Closed mfazel closed 8 months ago
Hello, Thanks for the note -- we are checking on the datasets you listed. Michal
Hello, As far as the number of datasets in progress -- this number relates to all available datasets in GEO that we haven't had a chance to process yet -- and we are processing them fast as we can. They are in a lower priority queue so user submitted datasets get a priority. Regarding the pipeline -- it should be working. Your particular examples might not have data in SRA -- let us know if you think otherwise and we'll dig deeper into what might be going on. Thanks, Michal
Hi Michal, I checked a few other datasets and non of the reasons given after submitting and failing the dataset for process using the queue are true, same as the above examples.
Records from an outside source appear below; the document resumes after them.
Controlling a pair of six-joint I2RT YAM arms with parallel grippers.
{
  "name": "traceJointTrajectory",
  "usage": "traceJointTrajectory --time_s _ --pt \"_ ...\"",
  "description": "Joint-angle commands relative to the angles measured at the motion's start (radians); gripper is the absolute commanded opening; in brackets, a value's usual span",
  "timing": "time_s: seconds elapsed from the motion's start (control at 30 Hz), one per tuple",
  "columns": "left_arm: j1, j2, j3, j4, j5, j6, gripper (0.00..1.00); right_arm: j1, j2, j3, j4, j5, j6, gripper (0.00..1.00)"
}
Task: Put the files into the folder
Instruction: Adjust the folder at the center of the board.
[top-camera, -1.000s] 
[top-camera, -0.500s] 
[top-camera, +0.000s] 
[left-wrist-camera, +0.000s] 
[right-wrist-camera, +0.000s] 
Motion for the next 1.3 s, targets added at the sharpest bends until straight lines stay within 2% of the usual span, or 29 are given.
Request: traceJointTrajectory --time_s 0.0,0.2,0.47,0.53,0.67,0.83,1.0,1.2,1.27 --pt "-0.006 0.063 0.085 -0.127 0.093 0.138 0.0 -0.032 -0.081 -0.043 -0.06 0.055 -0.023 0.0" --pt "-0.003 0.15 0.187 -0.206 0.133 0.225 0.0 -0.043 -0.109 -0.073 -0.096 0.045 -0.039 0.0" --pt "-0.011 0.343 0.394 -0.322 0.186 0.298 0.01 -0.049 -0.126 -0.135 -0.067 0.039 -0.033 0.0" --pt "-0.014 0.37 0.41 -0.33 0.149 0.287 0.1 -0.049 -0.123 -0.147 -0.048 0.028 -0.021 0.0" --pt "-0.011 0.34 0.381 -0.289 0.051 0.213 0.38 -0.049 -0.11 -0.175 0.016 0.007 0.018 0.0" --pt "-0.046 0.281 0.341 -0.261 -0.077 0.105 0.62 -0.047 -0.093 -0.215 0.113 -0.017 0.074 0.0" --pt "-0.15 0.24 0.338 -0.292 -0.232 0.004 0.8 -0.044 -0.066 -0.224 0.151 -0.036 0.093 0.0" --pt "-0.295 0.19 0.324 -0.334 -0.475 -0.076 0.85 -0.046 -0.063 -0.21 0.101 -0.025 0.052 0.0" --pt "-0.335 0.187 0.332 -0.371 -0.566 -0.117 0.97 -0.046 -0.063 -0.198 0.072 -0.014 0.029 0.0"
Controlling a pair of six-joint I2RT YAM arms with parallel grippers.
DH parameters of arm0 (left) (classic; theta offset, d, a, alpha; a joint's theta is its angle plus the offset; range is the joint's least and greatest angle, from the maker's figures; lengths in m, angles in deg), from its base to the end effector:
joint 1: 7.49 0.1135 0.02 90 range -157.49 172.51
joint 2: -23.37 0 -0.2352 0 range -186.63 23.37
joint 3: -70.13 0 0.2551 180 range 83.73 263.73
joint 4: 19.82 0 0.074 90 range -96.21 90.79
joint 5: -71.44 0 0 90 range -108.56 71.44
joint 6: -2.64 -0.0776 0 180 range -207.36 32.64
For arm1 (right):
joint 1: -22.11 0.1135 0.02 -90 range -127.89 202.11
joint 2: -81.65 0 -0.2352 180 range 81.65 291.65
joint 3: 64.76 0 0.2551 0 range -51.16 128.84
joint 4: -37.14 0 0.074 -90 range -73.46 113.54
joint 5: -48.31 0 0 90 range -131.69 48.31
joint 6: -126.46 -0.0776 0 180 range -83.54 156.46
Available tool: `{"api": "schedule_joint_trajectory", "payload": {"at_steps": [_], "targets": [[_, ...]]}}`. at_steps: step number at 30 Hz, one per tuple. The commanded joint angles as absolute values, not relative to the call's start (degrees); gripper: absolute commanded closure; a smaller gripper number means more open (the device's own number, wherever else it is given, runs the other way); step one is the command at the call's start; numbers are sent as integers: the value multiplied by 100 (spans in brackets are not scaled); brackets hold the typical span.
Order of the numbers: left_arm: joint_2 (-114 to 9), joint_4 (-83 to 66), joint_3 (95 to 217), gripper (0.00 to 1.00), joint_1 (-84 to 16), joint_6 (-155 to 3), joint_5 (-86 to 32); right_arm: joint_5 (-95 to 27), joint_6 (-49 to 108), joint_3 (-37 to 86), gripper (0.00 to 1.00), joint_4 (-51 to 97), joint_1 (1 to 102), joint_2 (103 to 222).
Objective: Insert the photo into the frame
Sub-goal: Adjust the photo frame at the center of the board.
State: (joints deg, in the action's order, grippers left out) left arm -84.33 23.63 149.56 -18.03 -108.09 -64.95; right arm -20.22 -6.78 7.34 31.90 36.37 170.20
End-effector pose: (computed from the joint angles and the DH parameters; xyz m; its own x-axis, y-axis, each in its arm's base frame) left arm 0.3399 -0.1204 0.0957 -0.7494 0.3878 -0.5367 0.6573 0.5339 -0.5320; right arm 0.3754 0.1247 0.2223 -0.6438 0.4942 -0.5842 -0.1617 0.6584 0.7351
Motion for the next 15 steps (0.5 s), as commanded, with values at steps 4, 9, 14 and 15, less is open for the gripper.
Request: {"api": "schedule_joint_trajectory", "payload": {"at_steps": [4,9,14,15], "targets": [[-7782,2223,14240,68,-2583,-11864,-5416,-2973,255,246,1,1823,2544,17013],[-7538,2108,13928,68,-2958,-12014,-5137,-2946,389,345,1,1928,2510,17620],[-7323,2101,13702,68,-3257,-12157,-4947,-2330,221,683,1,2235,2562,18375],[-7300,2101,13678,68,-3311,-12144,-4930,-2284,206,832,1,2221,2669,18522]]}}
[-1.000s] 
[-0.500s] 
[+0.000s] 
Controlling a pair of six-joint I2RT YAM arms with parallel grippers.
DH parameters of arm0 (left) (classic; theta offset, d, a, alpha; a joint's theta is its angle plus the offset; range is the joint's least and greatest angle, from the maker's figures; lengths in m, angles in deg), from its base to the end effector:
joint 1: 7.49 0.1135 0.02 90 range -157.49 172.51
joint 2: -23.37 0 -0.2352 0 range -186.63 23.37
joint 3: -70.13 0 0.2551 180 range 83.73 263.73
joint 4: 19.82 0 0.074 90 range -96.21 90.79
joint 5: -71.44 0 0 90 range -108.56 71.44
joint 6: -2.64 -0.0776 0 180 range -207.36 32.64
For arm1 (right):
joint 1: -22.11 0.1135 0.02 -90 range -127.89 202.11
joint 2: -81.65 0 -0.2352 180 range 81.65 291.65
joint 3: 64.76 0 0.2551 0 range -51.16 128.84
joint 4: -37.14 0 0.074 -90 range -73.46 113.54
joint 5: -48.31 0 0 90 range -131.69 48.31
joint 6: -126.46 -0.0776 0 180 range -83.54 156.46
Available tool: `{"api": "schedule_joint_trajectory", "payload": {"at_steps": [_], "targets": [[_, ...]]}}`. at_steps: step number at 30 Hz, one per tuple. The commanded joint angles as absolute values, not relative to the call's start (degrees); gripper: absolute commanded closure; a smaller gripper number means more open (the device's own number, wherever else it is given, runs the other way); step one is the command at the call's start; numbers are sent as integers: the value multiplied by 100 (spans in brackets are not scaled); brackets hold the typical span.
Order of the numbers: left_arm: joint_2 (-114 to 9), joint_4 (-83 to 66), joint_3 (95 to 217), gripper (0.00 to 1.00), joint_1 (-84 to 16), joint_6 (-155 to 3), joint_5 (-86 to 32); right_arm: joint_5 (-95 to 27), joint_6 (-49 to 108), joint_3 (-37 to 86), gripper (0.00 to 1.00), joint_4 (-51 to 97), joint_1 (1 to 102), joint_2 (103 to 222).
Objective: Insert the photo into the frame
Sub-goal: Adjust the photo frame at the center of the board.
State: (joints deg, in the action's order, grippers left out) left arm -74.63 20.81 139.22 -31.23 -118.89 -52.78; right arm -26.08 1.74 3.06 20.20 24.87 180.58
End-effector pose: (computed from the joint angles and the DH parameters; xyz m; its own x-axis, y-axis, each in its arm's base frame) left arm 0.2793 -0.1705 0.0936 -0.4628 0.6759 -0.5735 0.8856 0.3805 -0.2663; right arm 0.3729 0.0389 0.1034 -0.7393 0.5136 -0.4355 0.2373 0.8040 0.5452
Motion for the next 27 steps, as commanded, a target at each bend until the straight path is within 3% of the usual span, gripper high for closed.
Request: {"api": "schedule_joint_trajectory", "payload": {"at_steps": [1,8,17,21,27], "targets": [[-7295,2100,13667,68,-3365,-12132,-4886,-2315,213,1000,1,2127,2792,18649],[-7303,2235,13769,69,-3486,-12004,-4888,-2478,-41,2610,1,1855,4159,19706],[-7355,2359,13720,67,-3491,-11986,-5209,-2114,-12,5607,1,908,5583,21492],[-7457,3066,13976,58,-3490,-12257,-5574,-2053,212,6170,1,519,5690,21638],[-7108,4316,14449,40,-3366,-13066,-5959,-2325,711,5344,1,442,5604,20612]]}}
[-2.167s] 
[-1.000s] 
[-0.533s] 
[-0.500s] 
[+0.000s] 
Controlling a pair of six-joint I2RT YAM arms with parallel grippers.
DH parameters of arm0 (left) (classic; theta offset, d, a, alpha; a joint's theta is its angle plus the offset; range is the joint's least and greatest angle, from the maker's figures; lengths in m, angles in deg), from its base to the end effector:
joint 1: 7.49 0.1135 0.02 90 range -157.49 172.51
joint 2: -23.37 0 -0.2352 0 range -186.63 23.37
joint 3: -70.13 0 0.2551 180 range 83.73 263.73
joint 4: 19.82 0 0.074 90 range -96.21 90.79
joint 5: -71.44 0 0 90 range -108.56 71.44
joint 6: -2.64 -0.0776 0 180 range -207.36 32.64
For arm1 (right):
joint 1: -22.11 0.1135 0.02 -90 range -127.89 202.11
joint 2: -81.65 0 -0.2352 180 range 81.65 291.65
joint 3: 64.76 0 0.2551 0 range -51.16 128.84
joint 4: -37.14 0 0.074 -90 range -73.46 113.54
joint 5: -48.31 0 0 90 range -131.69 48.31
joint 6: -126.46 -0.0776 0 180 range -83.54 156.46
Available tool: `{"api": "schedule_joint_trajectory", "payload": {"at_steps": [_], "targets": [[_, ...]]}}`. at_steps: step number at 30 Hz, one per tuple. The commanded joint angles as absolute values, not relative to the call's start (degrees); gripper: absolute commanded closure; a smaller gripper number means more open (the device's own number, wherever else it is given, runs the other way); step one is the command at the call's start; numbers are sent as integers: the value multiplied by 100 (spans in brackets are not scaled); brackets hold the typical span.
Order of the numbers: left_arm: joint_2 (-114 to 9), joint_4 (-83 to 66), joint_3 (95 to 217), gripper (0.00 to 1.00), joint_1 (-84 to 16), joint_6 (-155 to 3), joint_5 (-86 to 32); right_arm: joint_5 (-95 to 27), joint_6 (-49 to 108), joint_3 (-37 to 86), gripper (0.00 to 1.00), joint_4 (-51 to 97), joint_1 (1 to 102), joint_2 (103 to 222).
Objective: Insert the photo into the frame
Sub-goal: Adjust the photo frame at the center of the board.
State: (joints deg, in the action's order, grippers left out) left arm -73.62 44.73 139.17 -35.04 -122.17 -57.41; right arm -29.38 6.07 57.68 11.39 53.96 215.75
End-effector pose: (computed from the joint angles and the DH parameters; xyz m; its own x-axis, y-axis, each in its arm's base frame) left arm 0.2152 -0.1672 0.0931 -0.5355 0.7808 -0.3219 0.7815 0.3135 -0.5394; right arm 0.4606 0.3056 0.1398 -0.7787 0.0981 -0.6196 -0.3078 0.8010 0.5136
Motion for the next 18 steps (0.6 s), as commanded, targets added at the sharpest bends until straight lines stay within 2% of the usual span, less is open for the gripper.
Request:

I came up with a possible reason, that is, I know GREIN uses a list of datasets from GEO and if any dataset does not exist in that list, wont be processed and that list is not updated at least during the past year or not being automated. One way to find it out, is to check what datasets are being processed right now, if any, and then see their release date in GEO, probably non from 2022 or even 2021. This is just my guess but likely to be true. Thanks
Hi guys, I was wondering why the number of in progress datasets are more than the processed ones (first page plot). I noticed that something probably has changed and the pipeline can no longer download data from GEO. I checked several recently published data on GEO and when tried to analyze, they either had been tried before by someone else and failed or if I submit it for analysis, it fails the download step shortly after extracting metadata. (ie GSE125422, GSE159067...). It seems many dataset names and metadata have been added to the database list but failed to download and process. Any idea?